In Valsa a vau (2021)

O poeta que levo para a cama

O poeta que levo para a cama

tanto usa a palavra amor como a palavra foder

como usa o meu corpo para me dar

e lhe dar prazer.

O prazer é um sorriso de felino farto,

é uma ilha grega,

é uma villa napoletana,

é um mergulho no mar,

é um copo de água,

é uma suite de Bach,

é uma lareira acesa,

é uma bem casada prostituta francesa,

é um corpo sem condolências.

O prazer é um sorriso discreto e monaliso,

que todos vêem e ninguém percebe,

mas do qual suspeitam saber o motivo.

E depois do amor jantamos,

beija-se por desejo

come-se por necessidade,

partilhamos lagostas, fumos, licores,

ou um pedaço de queijo, uma garrafa de vinho,

ainda no paraíso, uma maçã dividida

quarto a quarto pelos dois,

à mesa trocamos minudências,

curiosidades e pequenas maledicências,

como na cama trocámos pés, mãos, bocas,

sexos, sorrisos e adolescências,

e falamos de questões deveras importantes

como ser ou não ser.

Inédito

My half-used heart

My half-used heart is full

of people and clouds, a bunch of cats

and wind songs and books and dusty windows,

my singers, writers, painters, my poets, my movies,

a family of penguins, a pirate, a parrot and a pink flamingo

and shoes and hats and summer dresses,

a Tom Waits’ blues, a lot of avenues, everyday papers and the sad news,

blackbirds singing and plum pies and laughs

and sorrows and shadows and lost combats

and dead flowers and stars and bats,

a first kiss, a cowboy and a spy,

an empty swimming pool, an empty old house,

and summer nights and winter mornings,

a birdhouse, a lighthouse,

and tears and fears and a one eyed teddy bear,

a bad and a good girl and a playground,

a bridge, a bride, a groom,

uncountable bags of tea, bottles of wine and packs of cigarettes,

and little monsters in little boxes and all the times I ask you why,

a bicycle with its postman, a fisherman’s wife,

a pair of spare keys,

a potato field, an orchard,

lots of lovely words from the beloved ones,

some hellos a few goodbyes, your blue-brown eyes

and my broken hopes like broken bones.

In Os invencíveis (2018)

Raquel Serejo Martins

Reluctant economist, smoker with both pleasure and regret, vegetarian, not a skilled swimmer, used to dance flamenco, now studies the cello, lives in Lisbon, has two cats.
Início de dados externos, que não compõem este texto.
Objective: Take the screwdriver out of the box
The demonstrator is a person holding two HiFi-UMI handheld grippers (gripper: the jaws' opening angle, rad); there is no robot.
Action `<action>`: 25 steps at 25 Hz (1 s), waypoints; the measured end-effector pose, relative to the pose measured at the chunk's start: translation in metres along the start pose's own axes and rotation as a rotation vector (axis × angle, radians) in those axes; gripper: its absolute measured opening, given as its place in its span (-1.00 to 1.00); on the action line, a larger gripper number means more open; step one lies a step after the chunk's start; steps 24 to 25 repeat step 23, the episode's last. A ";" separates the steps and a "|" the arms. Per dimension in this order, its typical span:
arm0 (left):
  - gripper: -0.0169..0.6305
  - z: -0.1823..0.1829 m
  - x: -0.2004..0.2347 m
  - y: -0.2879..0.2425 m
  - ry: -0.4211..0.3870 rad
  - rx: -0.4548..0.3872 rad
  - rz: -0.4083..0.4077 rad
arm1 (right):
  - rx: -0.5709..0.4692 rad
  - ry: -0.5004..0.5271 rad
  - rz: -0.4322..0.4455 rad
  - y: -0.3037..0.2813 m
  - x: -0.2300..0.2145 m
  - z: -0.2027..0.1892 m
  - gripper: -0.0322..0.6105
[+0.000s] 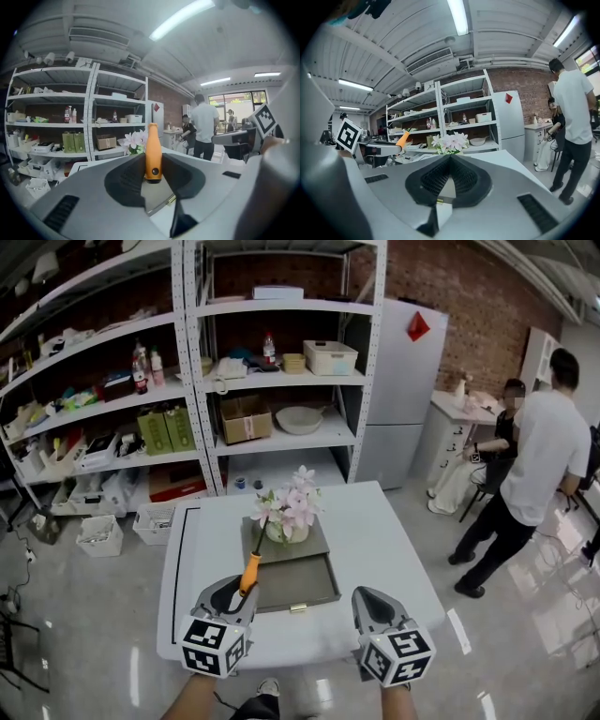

She has published two novels: A Solidão dos Inconstantes (2009) and Pretérito Perfeito (2013); six poetry books: Aves de Incêndio (2016), Subúrbios de Veneza (2017), Os Invencíveis (2018), Plantas de Interior (2019), Silêncio Sálico (2020), and Valsa a Vau (2021); three plays: Preferia estar em Filadélfia (2019), A Iguana Viúva (2021), winner of the Miguel Rovisco Prize (3rd edition), Requiem por Isabel (2023), winner of the Miguel Rovisco Prize (5th edition) and semifinalist for the Oceanos Prize 2024; a travel chronicle book: Yoko Meshi (2023); and a short story collection: Peixes de Cardume (2024).

She has translated: L’utilité d’une clé à molette / A utilidade de uma chave inglesa (2024), poetry, published in France by Cahiers de l’Approche, bilingual edition, translated by Sónia da Silva.